À peine auréolé du Grand Prix du Court-métrage au Festival international du film fantastique de Gérardmer, Dayan D. Oualid est venu à Clermont-Ferrand présenter sa première réalisation, Dibbuk (compétition nationale), qui raconte le chemin de croix d’un homme pieux convoqué par une femme pour guérir son mari d’un mal mystérieux.
Format Court : On pourrait dire que ton film est à mi-chemin entre le documentaire et le fantastique. Comment es-tu parvenu à traiter avec autant de réalisme un sujet aussi ésotérique ?
Dayan D. Oualid : Mon parti pris de départ était exactement celui-ci. Fasciné depuis toujours par la mystique et l’occulte, j’ai voulu, avec Dibbuk, aborder le genre par une approche quasi-documentaire. J’ai donc commencé par effectuer énormément de recherches. J’ai passé des heures au Musée d’Art et d’Histoire du Judaïsme à Paris, beaucoup lu sur la kabbale et rencontré de nombreux rabbins, parfois réticents à parler d’un sujet considéré comme tabou. Et plus mes recherches avançaient, plus je me suis rendu compte du formidable potentiel cinématographique de ce rituel d’exorcisme, qui rassemblait beaucoup de traditions et coutumes juives comme le shofar, cette corne de bélier que l’on sonne lors de certaines prières.
On a l’impression que ce rituel d’exorcisme, qui fourmille de symboles et de références, pourrait évoquer une infinité de choses. Qu’évoque-t-il pour toi ?
D.D.O : Figure-toi que je suis toujours resté très premier degré dans l’interprétation de ce rituel. Dibbuk est un mot yiddish qui vient de l’hébreu debbek, qui signifie “qui colle”, et qui désigne une âme qui colle à une autre en attendant sa réparation. Ces âmes, si elles sont en grande difficulté, peuvent être accompagnées d’un autre être supérieur afin de mener à bien leur quête, c’est le cas dans le film. Mais si on voulait s’éloigner de cette définition littérale, je dirais que le personnage de Dan, cet exorciste qui a besoin de réunir un quorum de dix personnes plus ou moins pratiquantes pour mener à bien le rituel, peut faire penser à un jeune producteur, qui cherche à rassembler des personnes plus ou moins expérimentées autour d’un réalisateur qui voudrait exorciser quelque chose.

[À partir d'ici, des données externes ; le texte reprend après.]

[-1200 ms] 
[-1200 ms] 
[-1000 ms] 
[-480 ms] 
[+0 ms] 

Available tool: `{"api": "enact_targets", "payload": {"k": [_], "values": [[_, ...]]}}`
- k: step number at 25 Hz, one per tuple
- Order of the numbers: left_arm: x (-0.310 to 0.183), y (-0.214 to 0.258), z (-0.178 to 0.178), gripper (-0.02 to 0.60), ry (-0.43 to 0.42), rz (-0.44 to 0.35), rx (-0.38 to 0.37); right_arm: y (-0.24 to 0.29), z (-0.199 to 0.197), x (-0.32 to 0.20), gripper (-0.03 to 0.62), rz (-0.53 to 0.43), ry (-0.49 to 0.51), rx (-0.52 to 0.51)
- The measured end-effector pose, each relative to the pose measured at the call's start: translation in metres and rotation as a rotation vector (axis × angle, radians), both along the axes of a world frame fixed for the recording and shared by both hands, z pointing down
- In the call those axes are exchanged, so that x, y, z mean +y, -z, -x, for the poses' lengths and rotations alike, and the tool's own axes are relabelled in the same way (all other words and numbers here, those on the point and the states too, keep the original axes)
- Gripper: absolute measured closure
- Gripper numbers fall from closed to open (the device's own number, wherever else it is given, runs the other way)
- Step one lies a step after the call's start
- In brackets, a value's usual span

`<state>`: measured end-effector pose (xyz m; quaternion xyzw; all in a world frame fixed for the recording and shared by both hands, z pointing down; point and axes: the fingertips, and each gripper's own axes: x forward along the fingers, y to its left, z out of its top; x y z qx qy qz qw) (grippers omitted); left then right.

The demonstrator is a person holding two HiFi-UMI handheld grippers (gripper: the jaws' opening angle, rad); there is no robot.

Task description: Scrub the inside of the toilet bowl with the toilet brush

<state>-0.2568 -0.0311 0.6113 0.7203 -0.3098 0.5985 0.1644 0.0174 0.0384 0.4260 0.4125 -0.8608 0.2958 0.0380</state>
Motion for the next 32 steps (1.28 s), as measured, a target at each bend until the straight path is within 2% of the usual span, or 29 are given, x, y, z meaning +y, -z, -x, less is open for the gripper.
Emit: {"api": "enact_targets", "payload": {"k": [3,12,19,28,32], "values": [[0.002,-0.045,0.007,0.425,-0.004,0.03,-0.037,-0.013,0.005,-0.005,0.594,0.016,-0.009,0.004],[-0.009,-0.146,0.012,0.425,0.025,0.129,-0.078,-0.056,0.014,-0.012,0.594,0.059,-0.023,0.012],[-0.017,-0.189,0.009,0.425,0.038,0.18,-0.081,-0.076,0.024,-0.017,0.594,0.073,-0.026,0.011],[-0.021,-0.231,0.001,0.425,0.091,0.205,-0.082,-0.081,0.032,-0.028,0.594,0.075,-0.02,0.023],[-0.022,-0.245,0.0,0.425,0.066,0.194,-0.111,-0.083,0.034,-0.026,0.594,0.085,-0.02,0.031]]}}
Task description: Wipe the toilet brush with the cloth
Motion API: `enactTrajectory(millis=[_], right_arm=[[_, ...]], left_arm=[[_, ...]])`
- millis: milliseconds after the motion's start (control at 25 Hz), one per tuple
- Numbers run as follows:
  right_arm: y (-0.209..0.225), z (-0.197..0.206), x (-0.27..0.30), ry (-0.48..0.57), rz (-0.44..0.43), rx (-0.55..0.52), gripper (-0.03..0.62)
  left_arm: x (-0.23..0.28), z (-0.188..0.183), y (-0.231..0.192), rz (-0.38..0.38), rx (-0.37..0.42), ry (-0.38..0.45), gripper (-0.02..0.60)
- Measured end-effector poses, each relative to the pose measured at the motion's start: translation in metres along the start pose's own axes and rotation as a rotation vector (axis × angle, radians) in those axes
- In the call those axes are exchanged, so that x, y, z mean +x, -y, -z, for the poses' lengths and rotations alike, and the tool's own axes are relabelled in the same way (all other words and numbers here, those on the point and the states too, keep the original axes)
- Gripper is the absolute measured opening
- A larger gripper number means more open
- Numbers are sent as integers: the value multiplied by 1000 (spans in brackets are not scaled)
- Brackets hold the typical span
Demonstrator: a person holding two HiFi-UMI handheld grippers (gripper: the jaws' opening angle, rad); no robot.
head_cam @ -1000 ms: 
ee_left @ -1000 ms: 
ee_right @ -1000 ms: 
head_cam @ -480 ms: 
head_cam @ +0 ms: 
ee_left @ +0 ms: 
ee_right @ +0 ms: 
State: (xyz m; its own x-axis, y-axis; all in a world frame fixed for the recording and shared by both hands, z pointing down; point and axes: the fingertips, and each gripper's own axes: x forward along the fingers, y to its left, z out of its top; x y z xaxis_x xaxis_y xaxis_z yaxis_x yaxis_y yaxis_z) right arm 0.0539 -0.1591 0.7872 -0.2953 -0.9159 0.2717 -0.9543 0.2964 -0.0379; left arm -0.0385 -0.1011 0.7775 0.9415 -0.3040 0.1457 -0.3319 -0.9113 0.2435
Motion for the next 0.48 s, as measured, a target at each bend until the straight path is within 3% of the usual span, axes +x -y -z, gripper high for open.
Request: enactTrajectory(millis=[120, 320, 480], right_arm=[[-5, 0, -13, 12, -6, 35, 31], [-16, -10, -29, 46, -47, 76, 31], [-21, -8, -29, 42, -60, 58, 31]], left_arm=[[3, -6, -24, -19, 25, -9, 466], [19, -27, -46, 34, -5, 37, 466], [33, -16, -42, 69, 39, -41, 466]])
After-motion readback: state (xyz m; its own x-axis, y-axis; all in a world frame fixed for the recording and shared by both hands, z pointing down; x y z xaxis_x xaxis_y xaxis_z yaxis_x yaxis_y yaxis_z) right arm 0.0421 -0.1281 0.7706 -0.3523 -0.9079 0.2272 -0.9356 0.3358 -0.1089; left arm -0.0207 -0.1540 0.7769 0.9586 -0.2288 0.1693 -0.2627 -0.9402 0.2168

Ce n’est d’ailleurs pas un hasard si j’ai à la fois joué Dan et produit le film.
Il s’agit donc d’un film entièrement auto-produit ? On dirait pourtant qu’il y a pas mal de moyens.
D.D.O : Plus que d’auto-production, je parlerais carrément de “production guerrilla”. Ou comment faire beaucoup à partir de rien. Les moyens sont dérisoires, le film a coûté 4000 euros, il n’y pas d’effets spéciaux. Mais il y a une équipe, une équipe incroyable, qui a travaillé bénévolement et m’a donné toute sa confiance. Il y a eu des larmes et de la sueur dans ce film. Beaucoup sont des camarades que j’ai connus à l’école et avec lesquels on s’est réunis en association. Et puis on a été épaulés par des partenaire extraordinaires comme Transpa, qui nous ont énormément aidés, et par le corps professoral de notre ancienne école, l’ESEC, qui nous a prodigué de précieux conseils.
As-tu peur de ne plus avoir la même créativité le jour où vous aurez plus de moyens ?
D.D.O : Non. La “production guérilla” n’est pas qu’une contrainte, c’est un état d’esprit, une façon de se battre, contre la météo, contre le temps qui file, pour des choix audacieux, pour l’art. Plus de moyens ne voudra pas dire tomber dans le confort, mais pouvoir aller au bout. Même si notre présence ici, à Clermont, démontre le contraire, j’aurais pu aller beaucoup plus loin avec un peu plus d’argent. Je n’ai pas pu utiliser de longue focale à cause de la petitesse de l’appartement où on tournait. J’aurais aimé que la scène de fin soit visuellement plus impressionnante avec un décor foisonnant. Une équipe lumière plus nombreuse m’aurait permis de mieux travailler les contrastes. Mais surtout, tout le monde aurait pu être payé pour son travail formidable.